3. The Unsupernatural
The supernatural elements were not all that made me feel uneasy. For me, the scariest moment of the film did not even involve the monster. It was when Jay and "Hugh" just had sex and she is recounting youthful innocence when, at her most open and vulnerable (emotionally and physically), she is attacked with chloroform. The confusion, betrayal, and fear in her eyes, in that moment - ugh. Obviously, his intentions were not particularly nefarious but it was disturbing all the same, maybe particularly for me as a woman. Other little details, like the young boys who keep spying on Jay in her swimwear/underwear, are enough to make a girl feel uneasy. Of course that is precisely the idea - to instill the feeling of being stalked even without the "it."
2. The Score
Even if you did not enjoy the film, how about that score, right?! Who doesn't love some good 80s synth? The sweet Carpenter-esque tunes come courtesy of Disasterpeace. The music is largely responsible for how tightly my hands were gripping the armrest without me even realizing it. At times, it creeps along eerily like in "Inquiry" then gradually ramps up, taking your heartbeat along for the ride! My personal favorite is the very slasher-esque "Heels" that opens the film. There are beautiful moody, chiptune-y pieces like "Jay" as well. Do yourself a favor - listen and buy RIGHT HERE!
1. The "It"
Not since Resolution have I seen a modern horror creature that felt this new. As discussed above, it's very original and naturally creepy.
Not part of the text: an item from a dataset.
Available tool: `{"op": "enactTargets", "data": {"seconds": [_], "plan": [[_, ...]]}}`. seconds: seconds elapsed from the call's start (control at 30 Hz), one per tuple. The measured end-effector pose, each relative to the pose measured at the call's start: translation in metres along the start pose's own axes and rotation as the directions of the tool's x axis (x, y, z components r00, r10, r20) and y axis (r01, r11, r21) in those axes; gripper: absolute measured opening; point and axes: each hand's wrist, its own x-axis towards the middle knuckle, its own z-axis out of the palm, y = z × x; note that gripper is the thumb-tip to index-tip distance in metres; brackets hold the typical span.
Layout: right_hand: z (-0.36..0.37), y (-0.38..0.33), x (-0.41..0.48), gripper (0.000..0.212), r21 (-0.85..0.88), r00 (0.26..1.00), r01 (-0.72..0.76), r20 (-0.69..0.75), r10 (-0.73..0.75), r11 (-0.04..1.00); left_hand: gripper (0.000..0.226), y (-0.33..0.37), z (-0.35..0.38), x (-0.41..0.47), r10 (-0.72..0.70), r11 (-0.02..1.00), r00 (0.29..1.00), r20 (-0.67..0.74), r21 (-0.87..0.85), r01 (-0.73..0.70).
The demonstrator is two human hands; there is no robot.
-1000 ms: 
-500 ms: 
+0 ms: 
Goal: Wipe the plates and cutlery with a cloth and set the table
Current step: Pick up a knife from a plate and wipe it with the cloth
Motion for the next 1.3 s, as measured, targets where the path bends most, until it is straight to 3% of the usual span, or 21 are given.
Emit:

Since it could take on ANY form, I never knew what to expect next! That is a rare treat in a horror film, to know just as little as the protagonist about what you will see when she turns that corner or opens that door. The choices of form were fantastic as well - from the very creepy "giant" to Jay's (presumably) dead father launching electronics at her head. There are attempts to explain or give rules to the "it" but, as Mitchell himself admits, they are flawed because they are limited to what the character knows. The origin and workings of the monster are never truly explained nor should they be! The best monsters are unstoppable and unexplainable, and this one seems to have both qualities in spades!